“You make me feel as though a small, naked baby has shot me through the heart with a bow and arrow!”

So I have an Italian flat-mate, Chiara, who has been nothing less than an endless fountain of wisdom. She is functional in several different languages including though probably not limited to French, English, of course Spanish and her native language, Italian. Chiara has already been studying in Valencia via the European exchange program, Erasmus, for a semester and although she has spent most of my first month shut in her room studying, she has already managed to teach me a great deal of Spanish as well as cook several delicious meals. There are a few reasons for introducing Chiara at this juncture, one being that since her exams are over she will now most likely have a larger role of the cast of characters in this little production. The other main reason apart from her being awesome is that she has informed us that today, the 15th of February, is in fact Singles’ Day. This is a day in which those of us who did not get to celebrate St. Valentine’s Day in a traditional manner on the 14th of February (dinner, flowers, chocolates, PDA, etc…) get to celebrate being single and ready to mingle today! Sweet!

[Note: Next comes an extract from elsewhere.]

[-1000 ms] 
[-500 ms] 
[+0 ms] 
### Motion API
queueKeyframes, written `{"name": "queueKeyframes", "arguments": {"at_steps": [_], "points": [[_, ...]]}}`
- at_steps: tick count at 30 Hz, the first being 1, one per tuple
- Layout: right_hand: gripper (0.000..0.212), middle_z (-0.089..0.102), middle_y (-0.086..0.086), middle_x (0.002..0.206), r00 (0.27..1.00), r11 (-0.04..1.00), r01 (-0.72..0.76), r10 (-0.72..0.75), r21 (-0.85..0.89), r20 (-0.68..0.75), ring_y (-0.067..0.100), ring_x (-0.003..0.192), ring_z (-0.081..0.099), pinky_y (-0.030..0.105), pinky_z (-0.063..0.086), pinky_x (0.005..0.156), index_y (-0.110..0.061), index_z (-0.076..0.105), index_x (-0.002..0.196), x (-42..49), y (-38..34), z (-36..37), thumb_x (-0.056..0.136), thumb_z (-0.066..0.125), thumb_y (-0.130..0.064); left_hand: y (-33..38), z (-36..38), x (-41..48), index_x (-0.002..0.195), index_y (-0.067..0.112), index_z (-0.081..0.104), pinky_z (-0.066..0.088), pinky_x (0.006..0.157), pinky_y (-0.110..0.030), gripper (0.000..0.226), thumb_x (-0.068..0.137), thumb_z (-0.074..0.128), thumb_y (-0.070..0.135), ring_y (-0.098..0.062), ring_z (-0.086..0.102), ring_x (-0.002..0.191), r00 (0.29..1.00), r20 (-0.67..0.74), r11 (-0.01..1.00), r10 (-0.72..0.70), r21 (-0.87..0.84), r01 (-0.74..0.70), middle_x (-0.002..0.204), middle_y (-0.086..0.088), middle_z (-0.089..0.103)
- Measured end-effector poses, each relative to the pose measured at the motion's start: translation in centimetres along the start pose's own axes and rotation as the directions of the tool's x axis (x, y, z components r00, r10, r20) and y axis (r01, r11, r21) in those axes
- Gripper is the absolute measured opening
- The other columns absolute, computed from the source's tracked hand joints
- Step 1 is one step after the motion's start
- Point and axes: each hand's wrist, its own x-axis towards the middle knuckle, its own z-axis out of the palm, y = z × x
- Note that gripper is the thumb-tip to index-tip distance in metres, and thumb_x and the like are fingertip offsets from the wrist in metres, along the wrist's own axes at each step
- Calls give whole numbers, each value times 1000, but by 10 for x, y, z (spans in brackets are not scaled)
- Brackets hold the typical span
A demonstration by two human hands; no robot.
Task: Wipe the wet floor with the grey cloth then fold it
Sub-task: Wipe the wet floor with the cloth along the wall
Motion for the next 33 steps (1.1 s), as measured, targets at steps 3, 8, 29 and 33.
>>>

In spite of our newfound awareness of this glorious new holiday I find that it has now been rendered slightly anticlimactic in light of the Valentine’s Day festivities that were planned and executed by our group yesterday. This is going to be something of a long-overdue ode to the positively stellar group of Rutgers students of which I have the profound privilege to be a part. Vanessa really spearheaded the whole event and I must extend props to her especially. Just before the trip to Andalucía there was a Valentine’s Day conversation in which we realized that, having been in Spain for only a month, many having left their Significant Others behind in the States, Valentine’s Day had a very high probability of sucking. Naturally the inclination was to avoid a negative experience so we decided to launch a game of Secret Valentine. For the benefit of those who have never participated in any kind of variation of this game, I will explain:

Secret Valentine is a game played between a large group of people (for example 23 American exchange students). All names are put into a hat and drawn out. Secrecy is key. The person who draws your name is then supposed to leave you little tokens, notes, candies, clues etc. during the month of February leading up to Valentine’s Day. They are allowed to team up with people in order to get little gifts to you while maintaining secrecy and at an appointed time there is a gift exchange in which all Secret Valentines are revealed. Price limits are set for gifts so no one can go too over-the-top and the game is actually more about getting pampered, surprised and delighted rather than getting anything truly spectacular.

There are many different variations of this game with different rules and in honor of different holidays, but this is the way we played. To top it all off, Vanessa made a reservation at an Italian restaurant in Valencia which turned out to be excellent! We all dressed up (including the boys!) and had a lovely dinner. I’m sure the restaurant HATED us because we were such a huge group of people, but I think everyone ended up having a good time. The two boys from the year program that have already been here for a semester showed up too, and Chiara put in an appearance as well. It says something about the quality of people our group that this dinner went so well. Everyone participated in the game, everyone picked extremely nice presents for the gift exchange, and in general throughout this month I must say that our orientation group has completely surpassed all my expectations. I have been in groups like this before in various situations and there has always been some sort of division or social drama with cliques and outcasts. It is usually impossible for everyone to get along completely but in our group our biggest problem is that all 23 of us want to be together all the time. It is extremely difficult for 23 people to pack into the same restaurant or go together to the same club etc, but that’s the way we always seem to want to do it. We all like each other and get along! Of course everyone has their friends and people with whom they hang out more, but if someone wants to join in the philosophy seems to be “the more the merrier.”

Such cohesiveness in a situation like study abroad  is what you make of it. It would be dangerously easy to stay within this group of Americans for the entire semester in Spain thereby limiting contact with the locals and generally hindering Spanish language acquisition. This would most certainly be counterproductive and I intend to avoid confining myself to this circle of Rutgers students, but I also feel lucky that I have this network of support. Culture Shock is a powerful force and sometimes there are aspects of my life and feelings that I want to express that I simply do not yet have the skills to express in Spanish. For these times I have a host of people who truly get along living the same events and dealing with the same issues that I am. It is interesting to see the year-long guys join up with our group. Since there were only two of them, and they were two guys that may not have really spent time together otherwise, they had a completely different orientation experience than the jovial camaraderie that we have. I am curious to know which they prefer. Ultimately it is really up to me to choose what will be best for my experience here in Spain and I am thrilled to have such a genuine group of people here with me.

Although I have had some excellent Valentine’s Days in the past, V-Day 2008 was definitely one of the best. Sure Valentine’s Day is kitschy and commercialized and a little depressing to those without Significant Others…but thanks to Chiara now I know about Singles’ Day! And besides, who needs one Significant Other when you can celebrate with 24 amazing friends? I can only speak for myself, but I definitely felt the love.